E o trabalho do laboratório continua.
Hoje, a DeepMind revelou que o mais novo lançamento do AlphaFold, o sucessor do AlphaFold 2, pode gerar previsões para quase todas as moléculas do Protein Data Bank, o maior banco de dados de moléculas biológicas de chegada sincero do mundo.
Já, Laboratórios Isomórficosum spin-off da DeepMind focado na invenção de medicamentos, está aplicando o novo protótipo AlphaFold – que foi co-projetado – ao design de medicamentos terapêuticos, de convénio com um publicar no blog DeepMind, ajudando a caracterizar diferentes tipos de estruturas moleculares importantes para o tratamento de doenças.
Novos recursos
Os recursos do novo AlphaFold vão além da previsão de proteínas.
DeepMind afirma que o protótipo também pode prever com precisão as estruturas de ligantes – moléculas que se ligam a proteínas “receptoras” e causam mudanças na forma uma vez que as células se comunicam – muito uma vez que ácidos nucléicos (moléculas que contêm informações genéticas importantes) e modificações pós-traducionais (químicas). mudanças que ocorrem posteriormente a geração de uma proteína).

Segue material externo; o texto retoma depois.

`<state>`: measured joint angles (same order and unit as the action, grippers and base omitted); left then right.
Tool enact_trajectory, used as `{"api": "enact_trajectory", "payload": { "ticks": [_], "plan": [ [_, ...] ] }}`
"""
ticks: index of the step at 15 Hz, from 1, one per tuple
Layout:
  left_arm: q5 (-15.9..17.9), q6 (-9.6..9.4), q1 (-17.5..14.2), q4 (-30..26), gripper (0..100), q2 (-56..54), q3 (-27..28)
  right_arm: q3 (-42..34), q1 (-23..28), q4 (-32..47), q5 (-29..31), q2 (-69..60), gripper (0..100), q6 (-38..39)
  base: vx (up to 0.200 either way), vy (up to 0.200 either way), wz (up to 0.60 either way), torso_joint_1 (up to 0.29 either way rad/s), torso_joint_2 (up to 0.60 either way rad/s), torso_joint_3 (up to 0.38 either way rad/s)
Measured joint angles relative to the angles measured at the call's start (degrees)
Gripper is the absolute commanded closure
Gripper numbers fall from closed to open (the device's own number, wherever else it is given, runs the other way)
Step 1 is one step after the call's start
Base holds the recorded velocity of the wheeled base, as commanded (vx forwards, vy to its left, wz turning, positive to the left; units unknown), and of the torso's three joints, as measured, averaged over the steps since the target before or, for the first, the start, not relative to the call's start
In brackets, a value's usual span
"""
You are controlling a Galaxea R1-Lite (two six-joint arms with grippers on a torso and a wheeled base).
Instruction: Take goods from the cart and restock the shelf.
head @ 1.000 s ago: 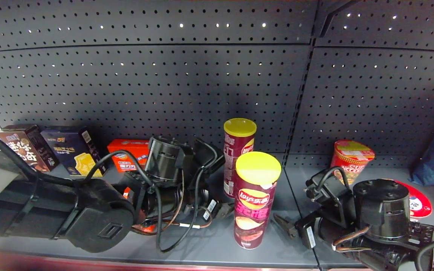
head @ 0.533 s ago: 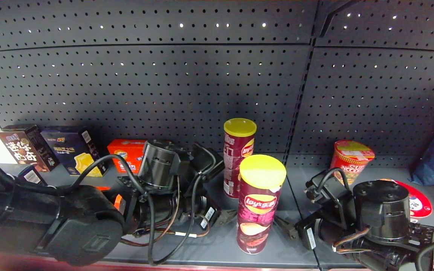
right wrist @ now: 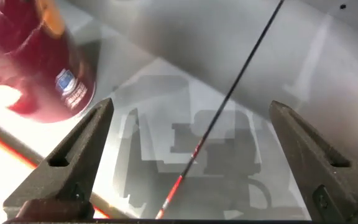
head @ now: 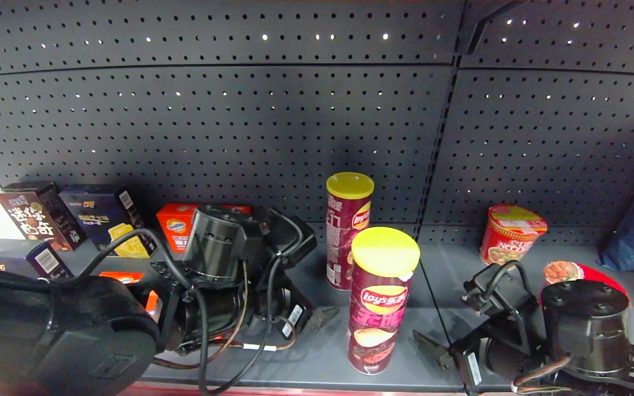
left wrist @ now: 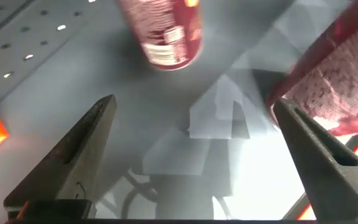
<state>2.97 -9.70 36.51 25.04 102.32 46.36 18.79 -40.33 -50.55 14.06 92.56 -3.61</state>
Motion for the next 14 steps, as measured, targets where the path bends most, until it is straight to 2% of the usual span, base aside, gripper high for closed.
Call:
{"api": "enact_trajectory", "payload": {
  "ticks": [8,14],
  "plan": [
    [-1.1,0.23,-4.9,0.2,0,-3.6,-0.5,2.1,-3.1,-0.1,0.3,0.7,0,-0.2,0.000,0.000,0.00,0.000,0.00,0.000],
    [-1.1,0.21,-5.8,0.3,0,-4.5,-1.8,4.9,-5.6,-0.1,0.4,4.0,0,-0.2,0.000,0.000,0.00,0.000,0.00,0.000]
  ]
}}
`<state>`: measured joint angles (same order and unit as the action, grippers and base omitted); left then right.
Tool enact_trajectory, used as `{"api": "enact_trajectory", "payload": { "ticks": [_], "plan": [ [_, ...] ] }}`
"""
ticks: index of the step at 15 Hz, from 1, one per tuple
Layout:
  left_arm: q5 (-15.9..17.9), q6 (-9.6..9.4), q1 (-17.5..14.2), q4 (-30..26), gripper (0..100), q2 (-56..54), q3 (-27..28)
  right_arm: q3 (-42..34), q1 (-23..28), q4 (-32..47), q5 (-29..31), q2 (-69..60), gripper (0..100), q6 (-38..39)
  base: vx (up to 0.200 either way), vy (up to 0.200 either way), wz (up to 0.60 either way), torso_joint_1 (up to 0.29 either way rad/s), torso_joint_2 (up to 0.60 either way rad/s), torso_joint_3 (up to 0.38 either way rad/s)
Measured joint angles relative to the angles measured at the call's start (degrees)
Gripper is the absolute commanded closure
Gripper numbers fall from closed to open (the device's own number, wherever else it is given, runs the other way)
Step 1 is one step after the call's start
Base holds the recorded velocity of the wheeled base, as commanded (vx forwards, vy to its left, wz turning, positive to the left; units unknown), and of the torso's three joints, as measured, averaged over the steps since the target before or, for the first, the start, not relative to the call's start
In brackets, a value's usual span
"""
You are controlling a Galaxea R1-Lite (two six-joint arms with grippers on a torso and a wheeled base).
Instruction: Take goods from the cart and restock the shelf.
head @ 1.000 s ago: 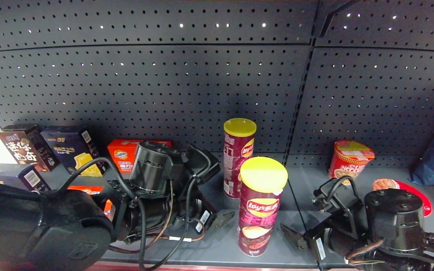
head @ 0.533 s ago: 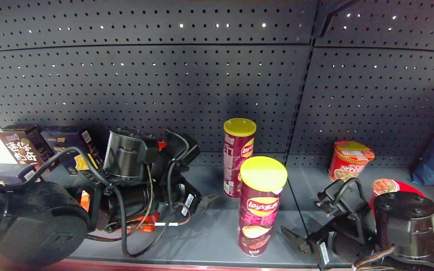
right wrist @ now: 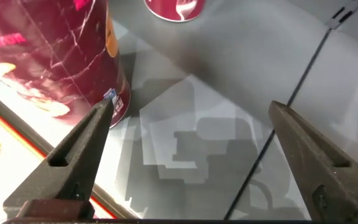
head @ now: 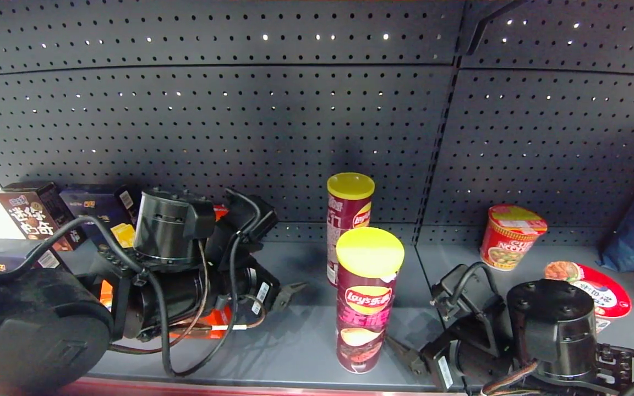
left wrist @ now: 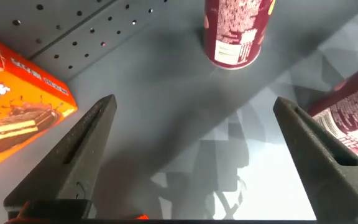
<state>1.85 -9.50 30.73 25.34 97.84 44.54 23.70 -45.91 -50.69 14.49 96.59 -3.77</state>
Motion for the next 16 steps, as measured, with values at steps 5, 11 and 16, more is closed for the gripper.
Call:
{"api": "enact_trajectory", "payload": {
  "ticks": [5,11,16],
  "plan": [
    [0.1,0.00,-0.1,0.0,0,-0.1,-0.5,2.0,-0.6,0.0,0.0,2.0,0,0.0,0.000,0.000,0.00,0.000,0.00,0.000],
    [0.1,0.02,0.0,0.0,0,-0.1,-0.6,2.3,-0.9,0.0,0.0,2.6,0,0.1,0.000,0.000,0.00,0.000,0.00,0.000],
    [0.1,-0.05,-0.1,0.1,0,-0.2,-1.4,2.3,-0.9,0.0,0.0,2.6,0,0.2,0.000,0.000,0.00,0.000,0.00,0.000]
  ]
}}
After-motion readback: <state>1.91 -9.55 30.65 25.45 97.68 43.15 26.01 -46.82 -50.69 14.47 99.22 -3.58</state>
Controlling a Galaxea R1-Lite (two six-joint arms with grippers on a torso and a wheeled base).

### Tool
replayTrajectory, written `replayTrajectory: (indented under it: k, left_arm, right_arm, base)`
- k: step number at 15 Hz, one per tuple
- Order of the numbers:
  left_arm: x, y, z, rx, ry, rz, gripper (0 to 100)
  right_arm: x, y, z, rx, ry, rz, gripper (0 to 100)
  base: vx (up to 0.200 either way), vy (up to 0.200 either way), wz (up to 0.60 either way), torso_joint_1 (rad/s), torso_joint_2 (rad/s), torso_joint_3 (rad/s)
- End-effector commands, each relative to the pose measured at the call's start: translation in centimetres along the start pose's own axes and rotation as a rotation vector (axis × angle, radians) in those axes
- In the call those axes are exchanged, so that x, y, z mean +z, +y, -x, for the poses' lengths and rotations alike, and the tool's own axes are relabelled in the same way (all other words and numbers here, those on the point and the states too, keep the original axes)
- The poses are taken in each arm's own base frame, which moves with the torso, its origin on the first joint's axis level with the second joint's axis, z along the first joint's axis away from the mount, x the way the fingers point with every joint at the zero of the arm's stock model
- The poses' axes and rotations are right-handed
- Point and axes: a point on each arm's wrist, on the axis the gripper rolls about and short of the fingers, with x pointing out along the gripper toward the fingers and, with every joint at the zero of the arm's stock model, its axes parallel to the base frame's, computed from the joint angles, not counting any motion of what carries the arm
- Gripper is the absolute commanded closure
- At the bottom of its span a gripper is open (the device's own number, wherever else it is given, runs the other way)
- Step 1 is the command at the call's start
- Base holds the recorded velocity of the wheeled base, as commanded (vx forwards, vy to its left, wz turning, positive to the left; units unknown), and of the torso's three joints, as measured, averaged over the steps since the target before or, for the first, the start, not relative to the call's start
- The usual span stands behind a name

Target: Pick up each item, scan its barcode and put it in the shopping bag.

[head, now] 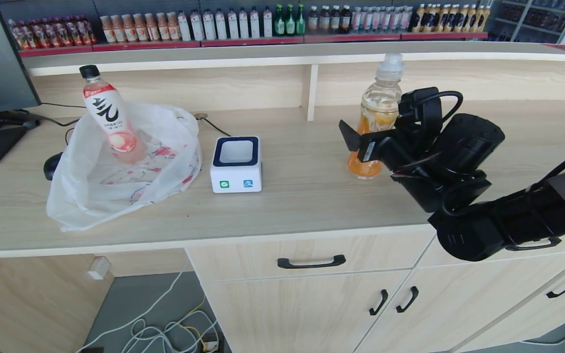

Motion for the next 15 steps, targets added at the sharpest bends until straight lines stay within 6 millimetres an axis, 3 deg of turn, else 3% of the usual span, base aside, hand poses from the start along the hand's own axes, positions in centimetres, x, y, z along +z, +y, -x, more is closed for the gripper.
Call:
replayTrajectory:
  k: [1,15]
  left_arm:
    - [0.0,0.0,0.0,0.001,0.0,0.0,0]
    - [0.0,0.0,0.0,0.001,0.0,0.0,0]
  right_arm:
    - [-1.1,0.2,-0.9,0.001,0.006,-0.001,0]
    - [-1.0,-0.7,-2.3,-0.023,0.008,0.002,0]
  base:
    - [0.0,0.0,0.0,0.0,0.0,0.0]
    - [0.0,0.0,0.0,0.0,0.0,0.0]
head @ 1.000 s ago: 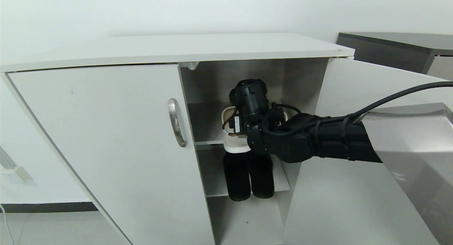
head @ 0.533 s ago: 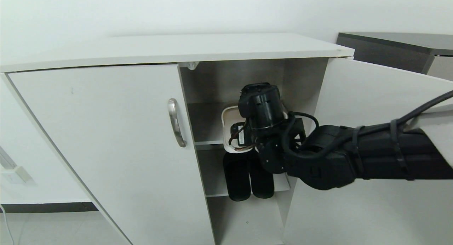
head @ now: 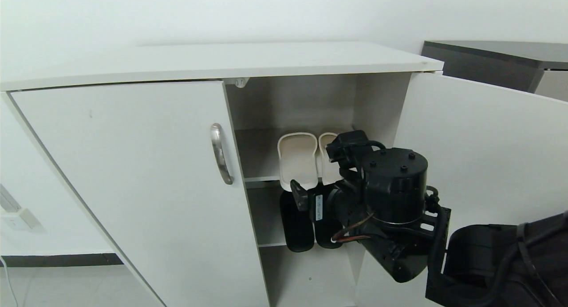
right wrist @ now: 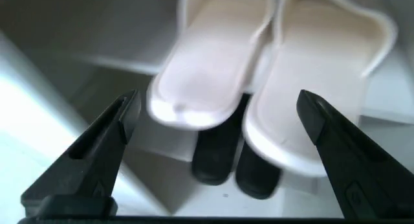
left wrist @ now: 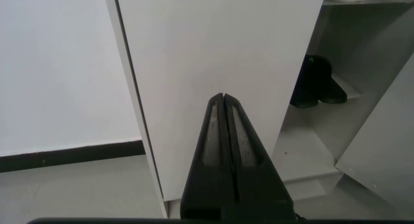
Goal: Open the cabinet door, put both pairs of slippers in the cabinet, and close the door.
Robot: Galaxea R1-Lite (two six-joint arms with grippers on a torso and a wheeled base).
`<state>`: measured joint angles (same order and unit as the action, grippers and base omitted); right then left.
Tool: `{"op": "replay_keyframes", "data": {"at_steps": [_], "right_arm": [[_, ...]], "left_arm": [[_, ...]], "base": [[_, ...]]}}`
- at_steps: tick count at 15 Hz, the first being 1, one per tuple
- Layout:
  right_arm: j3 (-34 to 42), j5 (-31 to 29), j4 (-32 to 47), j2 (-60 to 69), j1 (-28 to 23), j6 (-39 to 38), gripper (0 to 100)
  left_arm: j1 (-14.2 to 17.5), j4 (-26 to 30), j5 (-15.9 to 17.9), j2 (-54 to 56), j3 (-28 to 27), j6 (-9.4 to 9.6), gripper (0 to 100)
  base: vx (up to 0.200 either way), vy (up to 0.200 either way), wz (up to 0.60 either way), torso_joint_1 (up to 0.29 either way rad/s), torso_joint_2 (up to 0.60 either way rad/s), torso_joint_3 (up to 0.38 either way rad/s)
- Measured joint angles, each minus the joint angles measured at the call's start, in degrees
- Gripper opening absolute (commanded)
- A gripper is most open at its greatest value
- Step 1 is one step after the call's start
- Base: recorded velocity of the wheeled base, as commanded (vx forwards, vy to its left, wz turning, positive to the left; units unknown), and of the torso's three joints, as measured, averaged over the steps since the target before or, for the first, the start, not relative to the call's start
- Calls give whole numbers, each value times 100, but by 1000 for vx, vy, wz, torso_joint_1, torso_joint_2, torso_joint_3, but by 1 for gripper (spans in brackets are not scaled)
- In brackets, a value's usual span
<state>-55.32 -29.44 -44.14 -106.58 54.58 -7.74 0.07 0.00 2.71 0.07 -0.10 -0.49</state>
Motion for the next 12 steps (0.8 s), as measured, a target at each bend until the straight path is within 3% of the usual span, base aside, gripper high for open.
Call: {"op": "replay_keyframes", "data": {"at_steps": [7,12], "right_arm": [[150,33,-30,38,20,2,0],[157,43,-17,-28,22,0,0]], "left_arm": [[0,0,2,0,0,-2,0],[0,2,2,0,0,0,0]], "base": [[0,0,0,0,0,0],[-200,0,0,4,2,0]]}}
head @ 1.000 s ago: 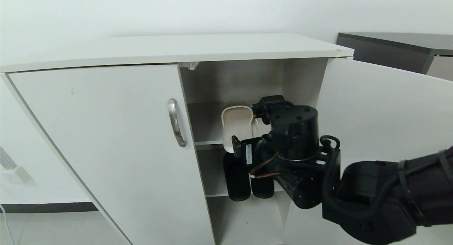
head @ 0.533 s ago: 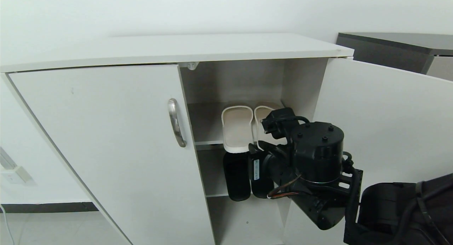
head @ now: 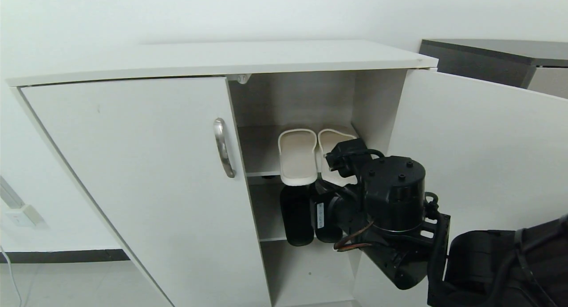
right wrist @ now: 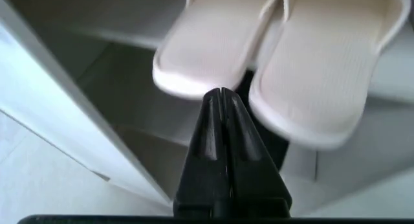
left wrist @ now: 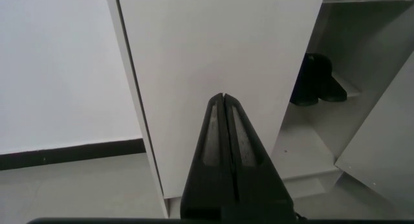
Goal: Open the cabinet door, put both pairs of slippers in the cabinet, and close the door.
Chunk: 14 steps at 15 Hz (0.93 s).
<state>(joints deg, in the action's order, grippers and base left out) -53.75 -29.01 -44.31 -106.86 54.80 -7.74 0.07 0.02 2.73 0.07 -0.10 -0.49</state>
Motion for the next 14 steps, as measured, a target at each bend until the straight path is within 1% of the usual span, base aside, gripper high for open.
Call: {"op": "replay_keyframes", "data": {"at_steps": [5,8,12,14], "right_arm": [[59,4,-5,-127,-6,0,0],[78,116,-5,-182,-22,0,0],[83,140,-11,-262,-133,2,0],[98,138,-13,-330,-194,63,0]], "left_arm": [[0,-2,9,0,0,-2,0],[-5,-5,9,0,0,-2,0],[2,-2,9,0,0,0,0],[2,-2,9,0,-1,-2,0]], "base": [[-200,0,0,1,0,0],[-200,0,0,2,4,-1],[-200,0,0,1,5,2],[0,0,0,0,0,0]]}}
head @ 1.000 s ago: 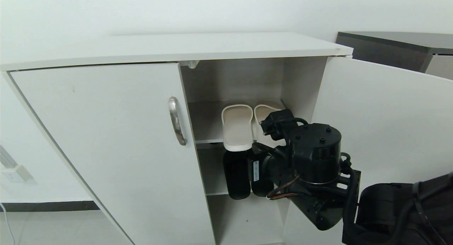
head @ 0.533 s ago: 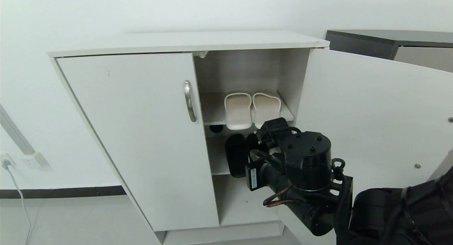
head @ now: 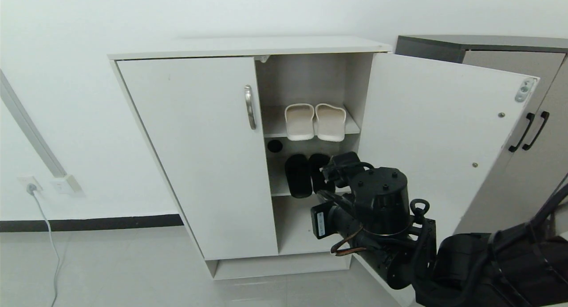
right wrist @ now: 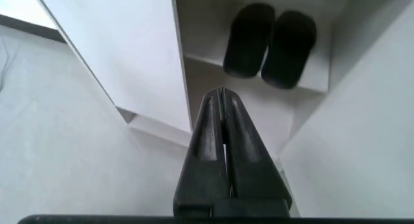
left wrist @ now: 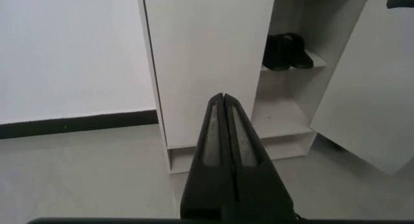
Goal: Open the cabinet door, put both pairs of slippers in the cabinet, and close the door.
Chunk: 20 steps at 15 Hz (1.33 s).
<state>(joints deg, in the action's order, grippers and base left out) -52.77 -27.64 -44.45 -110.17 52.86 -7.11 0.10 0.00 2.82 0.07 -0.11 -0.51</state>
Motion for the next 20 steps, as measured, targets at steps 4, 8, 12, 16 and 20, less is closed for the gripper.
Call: {"op": "replay_keyframes", "data": {"at_steps": [4,8,12,16,20], "right_arm": [[40,5,6,-66,-35,9,0],[49,7,0,-96,-51,9,0],[52,5,0,-107,-46,16,0],[99,2,33,-113,-51,22,0],[93,-4,2,-113,-52,24,0]], "left_arm": [[-7,0,-2,0,1,0,0],[-5,0,0,0,1,0,0],[-2,0,0,0,1,0,0],[-2,7,-2,0,6,0,0],[-10,-2,-2,0,0,0,0]], "base": [[0,0,0,0,0,0],[0,0,0,0,0,0],[0,0,0,2,-13,-14],[0,0,0,19,-242,-311],[0,0,0,69,-505,-358]]}}
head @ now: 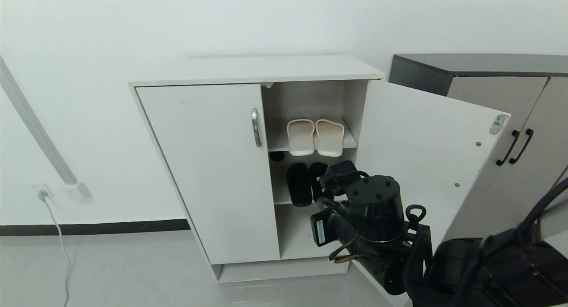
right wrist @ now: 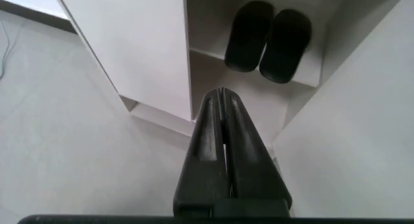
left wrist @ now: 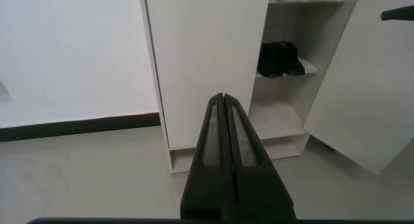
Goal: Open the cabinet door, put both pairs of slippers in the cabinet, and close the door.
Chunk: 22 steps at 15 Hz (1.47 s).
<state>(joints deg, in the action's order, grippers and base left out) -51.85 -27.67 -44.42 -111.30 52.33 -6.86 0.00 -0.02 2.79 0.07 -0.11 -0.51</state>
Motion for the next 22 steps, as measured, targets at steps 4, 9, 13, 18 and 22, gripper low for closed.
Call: {"op": "replay_keyframes", "data": {"at_steps": [4,9,13,18,22], "right_arm": [[15,-2,0,0,1,29,0],[22,0,-5,5,-2,29,0],[28,0,-2,6,-9,29,0],[34,4,-9,9,-13,20,0],[77,6,-49,16,-30,24,0]], "left_arm": [[2,2,2,0,1,0,0],[7,2,2,0,4,0,0],[7,2,2,0,4,0,0],[7,2,2,0,1,0,0],[7,2,0,0,1,0,0]], "base": [[0,0,0,129,-460,-339],[0,0,0,152,-473,-324],[0,0,0,184,-494,-316],[0,0,0,215,-529,-320],[0,0,0,241,-568,-327]]}}
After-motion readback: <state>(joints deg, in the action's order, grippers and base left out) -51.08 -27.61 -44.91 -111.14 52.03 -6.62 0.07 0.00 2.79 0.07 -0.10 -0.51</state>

Créditos da imagem: DeepMind
A previsão de estruturas de ligantes de proteínas pode ser uma utensílio útil na invenção de medicamentos, observa DeepMind, pois pode ajudar os cientistas a identificar e projetar novas moléculas que possam se tornar medicamentos.
Atualmente, os pesquisadores farmacêuticos usam simulações computacionais conhecidas uma vez que “métodos de acoplamento” para mandar uma vez que as proteínas e os ligantes irão interagir. Os métodos de acoplamento requerem a especificação de uma estrutura de proteína de referência e uma posição sugerida nessa estrutura para o ligante se vincular.
Com o AlphaFold mais recente, entretanto, não há urgência de usar uma estrutura de proteína de referência ou posição sugerida. O protótipo pode prever proteínas que não foram “caracterizadas estruturalmente” antes, ao mesmo tempo em que simula uma vez que as proteínas e os ácidos nucléicos interagem com outras moléculas – um nível de modelagem que a DeepMind diz não ser verosímil com os métodos de acoplamento atuais.
“A estudo inicial também mostra que nosso protótipo tem um desempenho muito superior [the previous generation of] AlphaFold sobre alguns problemas de previsão de estrutura de proteínas que são relevantes para a invenção de medicamentos, uma vez que a relação de anticorpos”, escreve DeepMind no post. “O salto dramático no desempenho do nosso protótipo mostra o potencial da IA para melhorar significativamente a compreensão científica das máquinas moleculares que constituem o corpo humano.”
O mais novo AlphaFold não é perfeito.
Em um papel branco detalhando os pontos fortes e limitações do sistema, pesquisadores da DeepMind e do Isommorphic Labs revelam que o sistema fica aquém do melhor método da categoria para prever as estruturas das moléculas de RNA – as moléculas do corpo que carregam as instruções para a produção de proteínas.
Sem incerteza, tanto a DeepMind quanto a Isommorphic Labs estão trabalhando para resolver isso.